Title: The Grass Castle

Author: Karen Viggers

Published: Allen  & Unwin February 2014

Status: Read from January 27 to 29, 2014 — I own a copy {Courtesy the publisher}

My Thoughts:

The Grass Castle is a quiet, introspective novel exploring the themes of displacement and belonging, grief and healing.

Abby Hunter is a struggling PhD student who prefers the isolation of her fieldwork in the Brindabella mountain ranges to the bustling activity of the university lab. Wary of relationships since her mothers death, she is content with the company of the Kangaroo’s she is studying, but a chance meeting with elderly matriarch Daphne Norrington, and the gentle persistence of journalist Cameron Barlow, penetrates her reserve and Abby is finally forced to deal with her tragic past.

Unfortunately I found I didn’t particularly connect with Abby, she is too passive and reserved for my tastes, and while I had some sympathy for her difficult past I didn’t really understand the choices she had made since, nor some of her behaviour during the story. I did admire eighty five year old Daphne, who weathered so much tragedy in her life, including the compulsory acquisition of her home by the government, and the deaths of her son and husband. The friendship between the women develops from their connection to the land and their mutual need for both for a confessor of past trauma and support in the present.

The romance between Abby and Cameron is low key, part of Abby’s journey rather than a focal plot point.
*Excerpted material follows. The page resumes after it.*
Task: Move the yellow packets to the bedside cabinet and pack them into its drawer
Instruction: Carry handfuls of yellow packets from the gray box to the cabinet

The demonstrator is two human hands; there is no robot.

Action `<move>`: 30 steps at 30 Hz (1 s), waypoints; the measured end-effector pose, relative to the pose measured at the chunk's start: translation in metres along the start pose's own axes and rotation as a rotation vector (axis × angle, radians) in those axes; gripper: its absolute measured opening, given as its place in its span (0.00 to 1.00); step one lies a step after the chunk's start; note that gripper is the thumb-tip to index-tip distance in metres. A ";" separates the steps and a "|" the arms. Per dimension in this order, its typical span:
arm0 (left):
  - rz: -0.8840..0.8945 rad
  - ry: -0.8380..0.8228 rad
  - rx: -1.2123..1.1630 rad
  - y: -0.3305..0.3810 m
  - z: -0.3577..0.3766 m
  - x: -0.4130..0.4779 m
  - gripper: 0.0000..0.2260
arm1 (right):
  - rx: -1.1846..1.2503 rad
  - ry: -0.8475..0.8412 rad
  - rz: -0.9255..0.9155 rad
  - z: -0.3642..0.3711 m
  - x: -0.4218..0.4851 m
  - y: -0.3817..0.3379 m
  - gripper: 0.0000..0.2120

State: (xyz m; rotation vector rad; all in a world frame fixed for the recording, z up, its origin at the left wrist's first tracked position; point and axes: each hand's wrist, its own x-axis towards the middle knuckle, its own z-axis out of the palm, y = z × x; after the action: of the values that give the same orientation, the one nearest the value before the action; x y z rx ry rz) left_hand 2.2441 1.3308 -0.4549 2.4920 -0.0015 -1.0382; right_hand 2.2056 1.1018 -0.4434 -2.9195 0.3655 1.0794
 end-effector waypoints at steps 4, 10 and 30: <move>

There are political elements in the novel in regards to the efficacy of kangaroo culling, indigenous land rights and media/political spin. I found them a little intrusive at times, even though I largely agreed with the sentiments.

This is a reflective novel that mediates on the need to accept and learn from the past and though The Grass Castle didn’t fully engage me, I could appreciate the way Viggers evoked the setting, in both the past and the present, and the emotions in her characters.